Dans Bon à rien, la romancière Natalie David-Weill emmène le lecteur dans une famille parisienne aisée que l’entrée en sixième du cadet va chambouler. Félix est mauvais en classe. L’échec scolaire mine le foyer, au bord de se déchirer. L’auteure sera présente à la librairie Parenthèses le 22 novembre.
-Le Petit Journal: D’où est venue cette idée de pousser un cri afin qu’on fiche la paix aux enfants?
-Natalie David-Weill: Il y a plusieurs facteurs. Le facteur déclencheur est que je suis prof dans une école pour enfants déscolarisés. Je vois des adolescents qui, souvent, ne vont pas si mal. Je me suis dit: “que s’est-il passé pour qu’ils soient jetés du système traditionnel?” Il ne faut pas grand chose. Par ailleurs, j’ai moi-même trois enfants et j’ai été très mauvaise élève. Puis j’ai eu un PhD, j’ai été prof. Tout va bien maintenant, comme mon héroïne. Mais il y a l’idée qu’on ne s’en sort jamais. La stigmatisation -on répète à l’enfant: “tu es un bon-à-rien, tu es nul, tu n’y arriveras jamais”- nous poursuit à vie.
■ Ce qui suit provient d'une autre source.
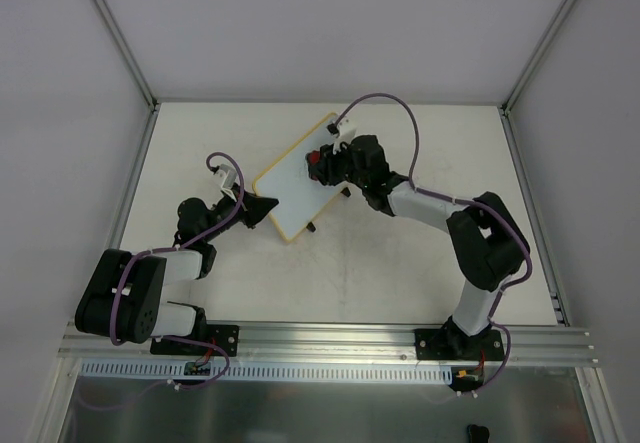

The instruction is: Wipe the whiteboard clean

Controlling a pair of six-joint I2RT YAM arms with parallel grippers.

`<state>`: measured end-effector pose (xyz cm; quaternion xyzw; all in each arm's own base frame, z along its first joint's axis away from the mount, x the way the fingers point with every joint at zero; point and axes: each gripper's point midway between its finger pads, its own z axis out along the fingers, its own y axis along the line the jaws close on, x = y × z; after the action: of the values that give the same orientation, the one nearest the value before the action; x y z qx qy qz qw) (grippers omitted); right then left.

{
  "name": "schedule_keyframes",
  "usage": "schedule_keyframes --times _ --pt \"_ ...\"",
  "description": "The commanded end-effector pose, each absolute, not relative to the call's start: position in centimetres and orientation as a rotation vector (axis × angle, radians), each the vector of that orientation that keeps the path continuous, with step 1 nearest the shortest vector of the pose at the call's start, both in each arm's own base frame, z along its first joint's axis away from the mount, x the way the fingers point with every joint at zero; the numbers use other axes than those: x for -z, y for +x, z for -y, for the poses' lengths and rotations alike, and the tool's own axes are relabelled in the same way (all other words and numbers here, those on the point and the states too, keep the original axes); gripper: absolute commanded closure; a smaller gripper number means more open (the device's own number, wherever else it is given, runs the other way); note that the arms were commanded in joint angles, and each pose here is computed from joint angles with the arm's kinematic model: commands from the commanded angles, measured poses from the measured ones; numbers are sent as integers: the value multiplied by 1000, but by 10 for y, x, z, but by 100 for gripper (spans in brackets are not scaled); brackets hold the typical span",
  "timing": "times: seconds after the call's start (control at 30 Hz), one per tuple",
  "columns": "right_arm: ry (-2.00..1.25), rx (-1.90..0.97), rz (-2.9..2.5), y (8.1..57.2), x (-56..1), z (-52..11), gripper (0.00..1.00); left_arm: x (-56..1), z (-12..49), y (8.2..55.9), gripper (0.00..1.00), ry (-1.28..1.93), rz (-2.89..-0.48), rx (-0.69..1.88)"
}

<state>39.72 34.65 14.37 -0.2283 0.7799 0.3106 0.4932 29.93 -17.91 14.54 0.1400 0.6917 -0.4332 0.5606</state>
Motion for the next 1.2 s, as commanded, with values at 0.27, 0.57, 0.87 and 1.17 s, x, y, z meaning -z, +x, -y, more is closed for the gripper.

-Le roman se passe dans un milieu favorisé...
-Ce n’est pas un hasard. Dans mon école, les enfants sont descolarisés, mais pas forcément défavorisés. Les parents peuvent trop enfermer leur enfant, ou être trop protecteurs. Les familles sont souvent défavorisées mais pas toujours. Ce n’est pas lié. On peut être très bien élevé et mauvais élève. Dans mon roman, les parents, a priori, font tout bien… sauf qu’ils font tout mal. C’est pourtant la famille formidable, sans histoire.
-Comment se fait-il qu’en voulant tout faire bien, on peut faire tout mal?
-J’ai choisi deux parents qui font les choses mal avec les meilleures intentions. Le père en étant un peu trop sévère. La mère, en voulant être cool, est en fait super angoissée et transmet cette angoisse, donc ce n’est pas tellement mieux.
- Les enfants n’ont-ils pas besoin d’un peu de pression pour travailler?
Je n’ai pas la réponse. Je pose des questions. Quand on a un enfant qui ne veut pas travailler, c’est très désarmant. On essaie absolument tout: on punit, on donne des bons points, on met la pression.
-Avez-vous l’impression que les parents laissent moins respirer les enfants aujourd’hui qu’autrefois?
-Oui. Il y va de leur réputation à eux. Ils ne s’agit pas de l’enfant, il s’agit des parents. Ils parlent d’eux-mêmes quand ils disent “mon enfant est brillant”, ils sous-entendent “parce que j’ai réussi”. Je ne veux pas généraliser. Il y a des parents formidables.
-Y a-t-il aussi une obsession aujourd’hui à vouloir mettre un nom ou une pathologie sur le moindre petit dérèglement? C’est ce que vous décrivez dans le parcours de tous les spécialistes.
-On s’affole un peu vite. C’est mettre un nom, aller voir tous les spécialistes. C’est un roman. J’ai forcé le trait pour faire rire.
-Vos spécialistes font penser aux médecins de Molière. Sont-ils des charlatans qui pratiquent des tests comme les médecins de Molière les saignées?
-Pas les bons. Les bons trouvent tout de suite et ont raison d’exister. Mais il y a forcément dans le tas des charlatans. Il y a une telle demande et un tel besoin d’être rassuré. Si les enfants ne sont pas très heureux, extatiques en permanence, on s’inquiète et on se sent coupable. Il y a cette culpabilité des parents, qui souvent aussi travaillent beaucoup. C’est très difficile d’être parent.
-Il faut donc déculpabiliser enfants et parents.
-Voilà. Les enfants qui ont de mauvaises notes et les parents qui ne font pas ce qu’il faut. Au fond c’est très bien, car ainsi les enfants pourront partir et en vouloir un petit peu à leurs parents, sinon ce n’est pas sain.
-Vous parlez de beaucoup de cancres célèbres. Quel est votre cancre préféré?
-Darwin. Son père l’a très mal traité. Il ne croyait pas du tout en lui. Il regardait la nature, il était distrait. Et il en a fait une théorie immense.
Natalie David-Weill sera à la librairie Parenthèses le 22 novembre de midi à 13 heures, puis le 26 novembre pour un brunch de 10 heures à midi à La Galerie 10 Chancery Lane.